Productivity Optimization in Alternating Tangential Flow CHO Cell Culture

INTERPHEX 2025 Presentation Featuring Luis Rodriguez, PhD from FUJIFILM Irvine Scientific and Jessica McRoskey from Meissner.



Alternating Tangential Flow (ATF) has emerged as a cornerstone technology in modern continuous cell culture processes. With the growing demand for high cell densities, efficient perfusion, and enhanced product quality, ATF offers a scalable and reliable solution for upstream bioprocessing. Used extensively in both N-1 bioreactors and production bioreactors, ATF systems reduce membrane fouling, improve sieving efficiency, and enable process intensification in a wide range of biologics manufacturing environments.

What Is Alternating Tangential Flow (ATF)?

ATF is a cell retention technology that uses a diaphragm pump to generate bidirectional flow across a filtration membrane. This alternating flow pattern minimizes the accumulation of cells and debris on the membrane surface, effectively reducing membrane fouling and extending filter life. ATF systems are commonly applied in perfusion culture to support long-duration, high-density cell growth.

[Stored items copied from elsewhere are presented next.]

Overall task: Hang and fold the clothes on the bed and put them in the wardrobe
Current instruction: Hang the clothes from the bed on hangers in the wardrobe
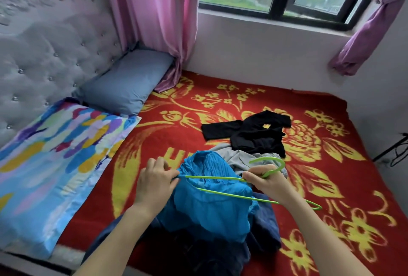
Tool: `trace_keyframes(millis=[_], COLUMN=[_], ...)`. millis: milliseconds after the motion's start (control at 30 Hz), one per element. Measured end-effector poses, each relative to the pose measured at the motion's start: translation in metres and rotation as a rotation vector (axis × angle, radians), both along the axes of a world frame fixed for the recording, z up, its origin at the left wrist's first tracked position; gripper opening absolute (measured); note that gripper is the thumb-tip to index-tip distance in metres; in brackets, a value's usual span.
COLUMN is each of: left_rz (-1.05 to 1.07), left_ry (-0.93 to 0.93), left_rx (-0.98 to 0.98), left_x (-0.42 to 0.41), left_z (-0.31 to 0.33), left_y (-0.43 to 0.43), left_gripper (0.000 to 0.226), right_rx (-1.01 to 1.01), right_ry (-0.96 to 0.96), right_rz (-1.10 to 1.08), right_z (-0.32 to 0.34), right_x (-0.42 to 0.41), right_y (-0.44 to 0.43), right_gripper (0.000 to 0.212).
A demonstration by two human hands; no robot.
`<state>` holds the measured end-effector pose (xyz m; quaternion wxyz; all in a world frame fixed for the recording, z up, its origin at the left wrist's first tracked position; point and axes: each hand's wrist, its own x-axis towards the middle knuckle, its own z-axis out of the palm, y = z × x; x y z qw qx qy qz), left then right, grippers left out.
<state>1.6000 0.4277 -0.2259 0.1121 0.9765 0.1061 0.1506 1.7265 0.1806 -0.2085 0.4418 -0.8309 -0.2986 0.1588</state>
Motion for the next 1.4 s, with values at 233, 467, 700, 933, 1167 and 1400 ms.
trace_keyframes(millis=[233,467,700,933,1167,1400], left_rz=[-0.246,-0.306,-0.134,-0.104,-0.171,-0.152], left_ry=[-0.169,-0.257,-0.346,-0.420,-0.457,-0.500], left_rx=[-0.171,-0.165,-0.279,-0.570,-0.655,-0.730], left_x=[0.001,-0.001,0.001,0.001,0.001,-0.007], left_z=[0.017,0.032,0.027,0.021,0.017,0.015], left_y=[-0.005,-0.020,0.004,0.024,0.014,0.022], left_gripper=[0.010,0.011,0.017,0.012,0.012,0.015], right_rx=[0.166,0.257,0.259,-0.048,-0.315,0.036], right_ry=[-0.063,-0.176,-0.613,0.460,0.678,1.105], right_rz=[-0.056,-0.140,-0.633,-0.817,-0.525,-0.517], right_z=[0.011,0.014,-0.009,-0.062,-0.074,-0.085], right_x=[-0.007,-0.015,0.002,0.036,0.030,0.013], right_y=[0.021,0.046,0.021,-0.005,0.030,0.029], right_gripper=[0.040,0.036,0.055,0.049,0.059,0.024])
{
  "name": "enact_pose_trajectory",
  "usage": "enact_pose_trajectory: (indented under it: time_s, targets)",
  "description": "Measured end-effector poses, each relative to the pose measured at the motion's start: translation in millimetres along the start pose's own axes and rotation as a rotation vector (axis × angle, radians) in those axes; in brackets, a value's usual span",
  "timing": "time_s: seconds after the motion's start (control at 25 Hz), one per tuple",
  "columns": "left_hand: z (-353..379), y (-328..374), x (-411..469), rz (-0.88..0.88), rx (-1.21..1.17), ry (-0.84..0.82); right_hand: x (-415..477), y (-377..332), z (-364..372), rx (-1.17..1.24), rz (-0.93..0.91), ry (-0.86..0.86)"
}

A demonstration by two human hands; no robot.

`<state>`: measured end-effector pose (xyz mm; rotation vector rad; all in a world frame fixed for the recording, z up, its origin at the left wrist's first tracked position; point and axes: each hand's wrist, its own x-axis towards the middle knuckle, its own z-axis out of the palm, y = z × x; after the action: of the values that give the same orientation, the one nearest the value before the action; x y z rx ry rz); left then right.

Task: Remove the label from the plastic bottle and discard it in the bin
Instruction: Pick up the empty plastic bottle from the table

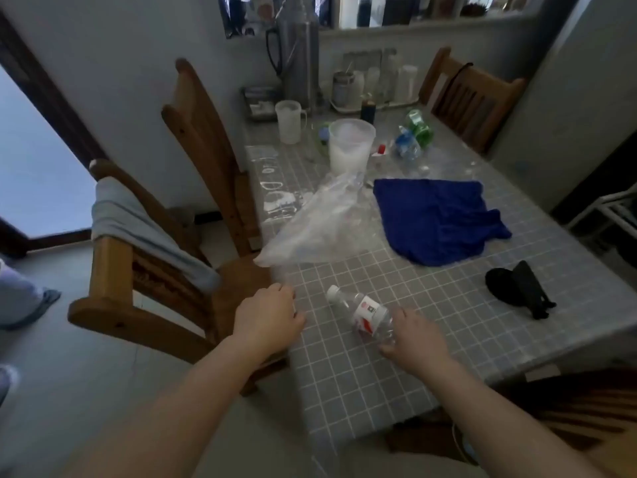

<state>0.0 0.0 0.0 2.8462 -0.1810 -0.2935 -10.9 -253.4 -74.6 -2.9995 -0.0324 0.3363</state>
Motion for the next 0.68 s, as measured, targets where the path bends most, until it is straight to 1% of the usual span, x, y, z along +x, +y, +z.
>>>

Key Benefits of ATF in Bioprocessing

1. Reduced Membrane Fouling

One of the major challenges in continuous cell culture is membrane fouling. ATF overcomes this by using a back-and-forth flow that clears particulates from the membrane surface. This ensures consistent performance and reduces downtime for filter maintenance or replacement.

2. Improved Sieving Efficiency

The tangential flow design improves cell-medium separation, allowing nutrients to be replenished while waste and byproducts are removed. This promotes a healthier environment for cell growth and more efficient harvest of biologics.

3. Enhanced Perfusion Cultures

ATF plays a central role in perfusion bioreactors, where fresh media is continuously fed, and spent media is removed without losing valuable cells. This supports:

  • High cell viability
  • Longer culture durations
  • Greater volumetric productivity

4. N-1 Bioreactor Applications

In N-1 seed train bioreactors, ATF enables rapid scale-up by maintaining high cell densities, making the transition to the main production reactor faster and more efficient.

5. Process Intensification

By increasing productivity per volume, ATF facilitates smaller bioreactors with higher yields, cutting facility footprint and production costs. This aligns with modern biopharma goals of maximizing efficiency through intensified upstream processing.

6. Improved Product Quality

ATF contributes to a stable bioreactor environment, minimizing cell stress, lysis, or senescence. This stability helps preserve critical quality attributes (CQAs) of therapeutic proteins and other biologics.

7. Reliable Cell Retention

As a scalable cell retention method, ATF systems maintain cell populations within the bioreactor while allowing spent media to be exchanged. This is vital for consistent growth conditions and robust performance over time.

Why Choose ATF Over Traditional TFF or Spin Filters?

Unlike traditional tangential flow filtration (TFF) or spin filters, ATF systems offer:

  • Lower shear stress
  • Improved filter longevity
  • Higher scalability for GMP production
  • Lower risk of clogging in extended runs

These benefits make ATF a preferred option in monoclonal antibody (mAb) production, cell and gene therapy, and vaccine manufacturing.

Driving Innovation in Upstream Bioprocessing

Alternating Tangential Flow is more than just a filtration method—it is a key enabler of process intensification, high-throughput manufacturing, and next-gen biotherapeutics. As the bioprocessing industry evolves, ATF will continue to play a crucial role in delivering efficient, scalable, and high-quality production platforms.